MAD-Logic: Multi-Agent Debate Enhances Symbolic Translation and Reasoning
Abstract
Large language models (LLMs) struggle with complex logical reasoning. Previous methods can be briefly summarized into two pipelines: (1) translating natural language (NL) to symbolic language (SL) then reasoning via external solvers, and (2) adopting LLMs to reason directly in NL based on prompting or fine-tuning. However, we point out that on the one hand, the translation relying on a specific SL often fails to capture different important features of raw NL, leading to information loss or translation errors. On the other hand, both two pipelines have unignorable limitations. For example, the former (SL-based) methods are highly sensitive to imperfect translation, and the latter (NL-based) methods are prone to hallucinations.
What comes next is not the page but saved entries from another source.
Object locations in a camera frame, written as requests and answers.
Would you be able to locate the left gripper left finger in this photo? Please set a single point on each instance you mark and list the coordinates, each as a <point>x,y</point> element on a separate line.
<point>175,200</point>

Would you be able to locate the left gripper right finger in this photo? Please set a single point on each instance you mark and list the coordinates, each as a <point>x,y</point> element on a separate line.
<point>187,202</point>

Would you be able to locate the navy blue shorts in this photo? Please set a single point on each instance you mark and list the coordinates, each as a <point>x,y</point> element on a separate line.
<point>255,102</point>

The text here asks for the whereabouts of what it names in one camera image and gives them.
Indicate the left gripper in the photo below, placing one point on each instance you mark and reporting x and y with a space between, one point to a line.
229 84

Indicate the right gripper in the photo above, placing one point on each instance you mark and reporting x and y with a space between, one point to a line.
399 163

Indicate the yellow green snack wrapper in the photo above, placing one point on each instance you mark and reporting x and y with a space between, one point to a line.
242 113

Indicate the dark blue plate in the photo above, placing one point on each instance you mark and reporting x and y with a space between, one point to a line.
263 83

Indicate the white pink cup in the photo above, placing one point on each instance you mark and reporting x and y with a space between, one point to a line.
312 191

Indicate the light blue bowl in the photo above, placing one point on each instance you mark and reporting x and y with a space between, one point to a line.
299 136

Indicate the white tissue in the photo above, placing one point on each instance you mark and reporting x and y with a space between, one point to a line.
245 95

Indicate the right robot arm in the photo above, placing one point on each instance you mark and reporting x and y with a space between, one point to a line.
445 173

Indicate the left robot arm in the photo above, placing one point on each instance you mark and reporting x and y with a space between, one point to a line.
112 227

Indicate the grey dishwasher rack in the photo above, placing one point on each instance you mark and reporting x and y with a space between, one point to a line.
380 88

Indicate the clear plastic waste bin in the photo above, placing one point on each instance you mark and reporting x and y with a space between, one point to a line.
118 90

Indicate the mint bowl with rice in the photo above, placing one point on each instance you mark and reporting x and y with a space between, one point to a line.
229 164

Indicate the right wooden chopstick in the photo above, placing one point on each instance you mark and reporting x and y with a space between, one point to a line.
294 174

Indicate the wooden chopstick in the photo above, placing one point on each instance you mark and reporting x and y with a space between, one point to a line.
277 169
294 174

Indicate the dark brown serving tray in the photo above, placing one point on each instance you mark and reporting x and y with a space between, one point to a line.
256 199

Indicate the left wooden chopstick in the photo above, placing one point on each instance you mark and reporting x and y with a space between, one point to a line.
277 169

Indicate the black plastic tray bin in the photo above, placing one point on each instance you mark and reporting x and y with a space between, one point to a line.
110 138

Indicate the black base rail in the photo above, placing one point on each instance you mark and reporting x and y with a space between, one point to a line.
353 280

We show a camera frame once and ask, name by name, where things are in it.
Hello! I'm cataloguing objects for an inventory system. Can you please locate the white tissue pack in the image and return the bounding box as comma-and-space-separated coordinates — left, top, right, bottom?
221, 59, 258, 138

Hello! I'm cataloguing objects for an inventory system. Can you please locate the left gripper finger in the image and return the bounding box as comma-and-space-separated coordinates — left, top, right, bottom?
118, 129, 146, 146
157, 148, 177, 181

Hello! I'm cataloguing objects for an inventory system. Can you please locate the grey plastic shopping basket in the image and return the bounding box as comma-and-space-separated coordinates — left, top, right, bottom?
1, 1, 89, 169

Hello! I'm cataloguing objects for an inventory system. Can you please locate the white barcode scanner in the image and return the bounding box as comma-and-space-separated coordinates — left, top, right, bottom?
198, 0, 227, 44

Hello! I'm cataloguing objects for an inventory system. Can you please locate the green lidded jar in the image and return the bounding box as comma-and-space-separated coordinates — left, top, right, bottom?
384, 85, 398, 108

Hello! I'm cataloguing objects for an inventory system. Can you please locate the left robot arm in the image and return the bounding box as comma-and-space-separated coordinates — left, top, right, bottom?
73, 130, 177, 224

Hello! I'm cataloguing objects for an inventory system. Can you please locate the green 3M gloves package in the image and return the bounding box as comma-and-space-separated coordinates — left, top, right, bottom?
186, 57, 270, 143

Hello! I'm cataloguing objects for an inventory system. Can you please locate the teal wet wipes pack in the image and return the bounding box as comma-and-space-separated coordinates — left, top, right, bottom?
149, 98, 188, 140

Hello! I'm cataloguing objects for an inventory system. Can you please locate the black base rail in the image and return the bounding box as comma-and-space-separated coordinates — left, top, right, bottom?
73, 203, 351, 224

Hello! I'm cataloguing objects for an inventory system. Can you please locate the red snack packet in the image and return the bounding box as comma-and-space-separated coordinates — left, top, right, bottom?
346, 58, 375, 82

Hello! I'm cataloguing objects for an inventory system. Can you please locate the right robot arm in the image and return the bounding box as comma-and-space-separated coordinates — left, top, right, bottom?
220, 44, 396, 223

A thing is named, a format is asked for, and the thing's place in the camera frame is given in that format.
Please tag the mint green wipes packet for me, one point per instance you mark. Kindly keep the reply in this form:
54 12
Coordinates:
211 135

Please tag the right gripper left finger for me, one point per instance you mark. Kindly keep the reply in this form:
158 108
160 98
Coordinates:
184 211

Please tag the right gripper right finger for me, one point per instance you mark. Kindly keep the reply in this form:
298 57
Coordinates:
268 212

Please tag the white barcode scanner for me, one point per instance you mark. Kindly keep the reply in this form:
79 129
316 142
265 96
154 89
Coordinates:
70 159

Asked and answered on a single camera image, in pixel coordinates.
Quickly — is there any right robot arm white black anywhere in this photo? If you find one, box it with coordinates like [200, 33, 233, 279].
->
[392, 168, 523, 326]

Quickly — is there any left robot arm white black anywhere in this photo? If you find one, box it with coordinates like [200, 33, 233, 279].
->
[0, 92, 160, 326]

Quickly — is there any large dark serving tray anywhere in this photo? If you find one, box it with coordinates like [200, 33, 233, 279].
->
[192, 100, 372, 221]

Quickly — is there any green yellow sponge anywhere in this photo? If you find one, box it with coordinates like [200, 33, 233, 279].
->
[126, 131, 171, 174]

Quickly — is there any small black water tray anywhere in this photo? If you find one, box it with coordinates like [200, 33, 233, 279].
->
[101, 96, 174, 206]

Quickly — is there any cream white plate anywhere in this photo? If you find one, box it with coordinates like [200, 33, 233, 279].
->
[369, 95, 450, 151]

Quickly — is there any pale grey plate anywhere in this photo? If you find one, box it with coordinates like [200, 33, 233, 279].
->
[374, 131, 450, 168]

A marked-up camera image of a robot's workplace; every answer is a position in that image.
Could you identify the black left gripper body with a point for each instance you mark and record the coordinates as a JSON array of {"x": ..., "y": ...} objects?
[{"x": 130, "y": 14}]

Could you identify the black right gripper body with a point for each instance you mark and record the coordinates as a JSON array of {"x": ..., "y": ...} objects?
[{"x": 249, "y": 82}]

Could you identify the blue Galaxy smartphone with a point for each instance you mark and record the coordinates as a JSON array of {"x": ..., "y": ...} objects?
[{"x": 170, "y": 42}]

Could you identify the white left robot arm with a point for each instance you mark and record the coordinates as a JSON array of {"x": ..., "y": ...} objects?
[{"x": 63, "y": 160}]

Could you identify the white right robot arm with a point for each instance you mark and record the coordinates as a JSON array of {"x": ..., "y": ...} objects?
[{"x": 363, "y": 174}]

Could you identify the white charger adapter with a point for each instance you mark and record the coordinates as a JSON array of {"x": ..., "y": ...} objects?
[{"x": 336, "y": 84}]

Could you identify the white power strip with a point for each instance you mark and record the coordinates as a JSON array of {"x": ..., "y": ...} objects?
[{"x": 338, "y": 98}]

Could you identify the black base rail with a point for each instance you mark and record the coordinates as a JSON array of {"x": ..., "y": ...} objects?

Motivated by this, we are the first to propose a multi-agent debate framework to leverage the strengths of different SLs and reasoning methods, achieving better performance in both translation and reasoning stages. Specifically, in the translation stage, multiple agents translate the NL into different SL and refine translations through debate. In the reasoning stage, multiple agents based on SL (obtained by the corresponding solver) and NL debate multiple rounds, with the final answer determined by majority vote. In addition, to address the inefficiency of multi-agent debates, we introduce an adaptive sparse communication strategy that prunes unnecessary interactions based on agent confidence and information gains. Extensive experiments on three datasets show that our method enhances logical QA performance while reducing computational cost.